Subdivision surfaces, NURBS surfaces, and polygon meshes are alternative technologies. Subdivision surfaces, as well as T-spline and NURBS surfaces with the addition of geometrically continuous constructions, can represent everywhere-smooth surfaces of any connectivity and topology, such as holes, branches, and handles. However, none of T-splines, subdivision surfaces, or NURBS surfaces can always accurately represent the (exact, algebraic) intersection of two surfaces within the same surface representation. Polygon meshes can represent exact intersections but lack the shape quality required in industrial design. Subdivision surfaces are widely adopted in the animation industry.  Pixar's variant of the subdivision surfaces has the advantage of edge weights. T-splines do not yet have edge weights.

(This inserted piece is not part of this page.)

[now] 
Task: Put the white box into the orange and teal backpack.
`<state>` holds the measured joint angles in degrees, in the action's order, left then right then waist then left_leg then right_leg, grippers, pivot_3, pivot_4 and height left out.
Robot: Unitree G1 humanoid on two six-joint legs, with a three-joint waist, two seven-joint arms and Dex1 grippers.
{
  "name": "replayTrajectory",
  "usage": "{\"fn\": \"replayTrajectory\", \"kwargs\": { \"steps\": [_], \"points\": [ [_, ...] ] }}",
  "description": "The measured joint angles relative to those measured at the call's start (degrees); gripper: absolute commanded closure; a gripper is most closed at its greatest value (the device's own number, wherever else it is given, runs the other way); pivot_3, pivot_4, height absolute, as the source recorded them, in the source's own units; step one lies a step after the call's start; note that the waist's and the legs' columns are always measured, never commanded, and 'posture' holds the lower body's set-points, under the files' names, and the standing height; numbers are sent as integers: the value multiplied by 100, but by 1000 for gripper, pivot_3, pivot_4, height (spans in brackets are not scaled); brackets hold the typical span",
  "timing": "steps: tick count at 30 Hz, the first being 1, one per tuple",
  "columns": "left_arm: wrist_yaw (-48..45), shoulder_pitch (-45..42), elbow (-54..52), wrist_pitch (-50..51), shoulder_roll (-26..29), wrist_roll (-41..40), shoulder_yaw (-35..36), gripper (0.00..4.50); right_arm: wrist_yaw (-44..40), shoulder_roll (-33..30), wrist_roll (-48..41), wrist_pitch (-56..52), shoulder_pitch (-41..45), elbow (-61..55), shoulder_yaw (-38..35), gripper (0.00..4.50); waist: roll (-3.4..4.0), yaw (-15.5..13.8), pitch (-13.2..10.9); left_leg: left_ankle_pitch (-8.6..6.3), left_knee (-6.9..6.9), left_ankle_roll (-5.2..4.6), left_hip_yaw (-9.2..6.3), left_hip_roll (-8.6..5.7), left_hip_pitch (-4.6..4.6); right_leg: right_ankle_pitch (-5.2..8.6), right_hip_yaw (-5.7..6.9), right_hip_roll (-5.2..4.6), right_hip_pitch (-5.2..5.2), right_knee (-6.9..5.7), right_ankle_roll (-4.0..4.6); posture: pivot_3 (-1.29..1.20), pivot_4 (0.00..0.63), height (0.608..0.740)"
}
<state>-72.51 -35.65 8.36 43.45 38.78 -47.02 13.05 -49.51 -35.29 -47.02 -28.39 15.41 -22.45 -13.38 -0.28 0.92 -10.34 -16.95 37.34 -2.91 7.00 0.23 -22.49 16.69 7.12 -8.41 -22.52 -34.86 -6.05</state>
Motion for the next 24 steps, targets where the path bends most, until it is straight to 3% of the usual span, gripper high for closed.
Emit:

T-splines were initially defined in 2003.  In 2007 the U.S. patent office granted patent number 7,274,364 for technologies related to T-Splines. T-Splines, Inc. was founded in 2004 to commercialize the technologies and acquired by Autodesk, Inc. in 2011.

External links 
 Technical articles about T-splines
 Transitioning from NURBS to T-splines (67-minute video)
 NURBS and CAD: 30 Years Together
 An open source T-spline kernel

References 

Computer-aided design
Splines (mathematics)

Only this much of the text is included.